Bubble Yum
- Product type: Bubble gum
- Owner: The Hershey Company
- Produced by: The Hershey Company
- Country: United States
- Introduced: 1974; 52 years ago
- Markets: Worldwide
- Previous owners: Life Savers Nabisco
- Tagline: Keeps it Poppin The Number Yum Taste in bubble gum
- Website: hersheyland.com/bubbleyum

= Bubble Yum =

Brand of bubble gum introduced in 1974

Bubble Yum is a brand of bubble gum marketed by The Hershey Company. It was first sold by Life Savers in test markets in the Western U.S. in 1974. National distribution began in 1976.

== History ==
In 1977, rumors began to spread that the gum's softness and ease of chewing were due to the addition of spider eggs.
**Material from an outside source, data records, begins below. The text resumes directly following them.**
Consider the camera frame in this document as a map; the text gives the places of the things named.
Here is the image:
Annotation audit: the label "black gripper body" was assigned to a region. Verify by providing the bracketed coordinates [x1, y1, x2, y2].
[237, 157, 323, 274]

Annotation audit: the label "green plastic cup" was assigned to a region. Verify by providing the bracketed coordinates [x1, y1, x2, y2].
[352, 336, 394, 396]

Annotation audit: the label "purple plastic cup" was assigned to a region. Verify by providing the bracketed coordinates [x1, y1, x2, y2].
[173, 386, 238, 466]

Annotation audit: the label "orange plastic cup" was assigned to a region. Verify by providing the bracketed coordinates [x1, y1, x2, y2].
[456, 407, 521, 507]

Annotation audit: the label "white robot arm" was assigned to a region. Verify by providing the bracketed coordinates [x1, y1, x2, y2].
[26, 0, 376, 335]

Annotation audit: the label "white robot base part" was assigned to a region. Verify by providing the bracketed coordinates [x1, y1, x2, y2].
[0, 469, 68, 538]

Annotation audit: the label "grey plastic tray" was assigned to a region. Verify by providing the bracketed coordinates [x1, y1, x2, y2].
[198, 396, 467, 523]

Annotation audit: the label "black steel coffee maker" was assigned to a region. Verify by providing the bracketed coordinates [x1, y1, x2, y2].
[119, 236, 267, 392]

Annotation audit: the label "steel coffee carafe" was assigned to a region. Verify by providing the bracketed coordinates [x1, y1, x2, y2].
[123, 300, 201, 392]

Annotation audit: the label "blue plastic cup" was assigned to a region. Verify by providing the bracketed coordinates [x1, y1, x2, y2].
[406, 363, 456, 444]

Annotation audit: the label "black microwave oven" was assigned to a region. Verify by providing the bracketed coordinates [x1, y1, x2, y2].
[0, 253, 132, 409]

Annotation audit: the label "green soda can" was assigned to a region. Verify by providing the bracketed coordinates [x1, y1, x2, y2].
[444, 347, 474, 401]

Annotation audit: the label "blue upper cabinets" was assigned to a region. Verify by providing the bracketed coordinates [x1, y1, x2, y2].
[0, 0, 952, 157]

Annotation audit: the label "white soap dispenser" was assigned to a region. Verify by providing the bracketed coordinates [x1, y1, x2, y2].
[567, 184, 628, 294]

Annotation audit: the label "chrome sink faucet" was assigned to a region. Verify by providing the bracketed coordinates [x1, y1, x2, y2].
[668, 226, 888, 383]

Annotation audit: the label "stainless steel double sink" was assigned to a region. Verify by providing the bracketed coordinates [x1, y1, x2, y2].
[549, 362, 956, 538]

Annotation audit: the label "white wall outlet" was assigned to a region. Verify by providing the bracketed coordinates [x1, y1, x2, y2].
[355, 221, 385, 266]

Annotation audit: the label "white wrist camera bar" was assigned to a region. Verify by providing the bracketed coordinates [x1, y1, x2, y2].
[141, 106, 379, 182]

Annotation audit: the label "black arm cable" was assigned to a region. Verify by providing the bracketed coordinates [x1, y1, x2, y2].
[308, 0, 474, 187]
The Life Savers Company addressed the issue with an official full-page rebuttal printed in prominent U.S. newspapers (including The New York Times), to dispel the rumor and restore public confidence. Sales of the gum soon surpassed sales of Life Savers candy, and it became the most popular bubble gum brand. Nabisco bought Life Savers in 1981, and The Hershey Company acquired the Bubble Yum brand in 2000.

== Mascot ==
Bubble Yum's official mascot is Floyd D. Duck, an anthropomorphic punk-style duck character.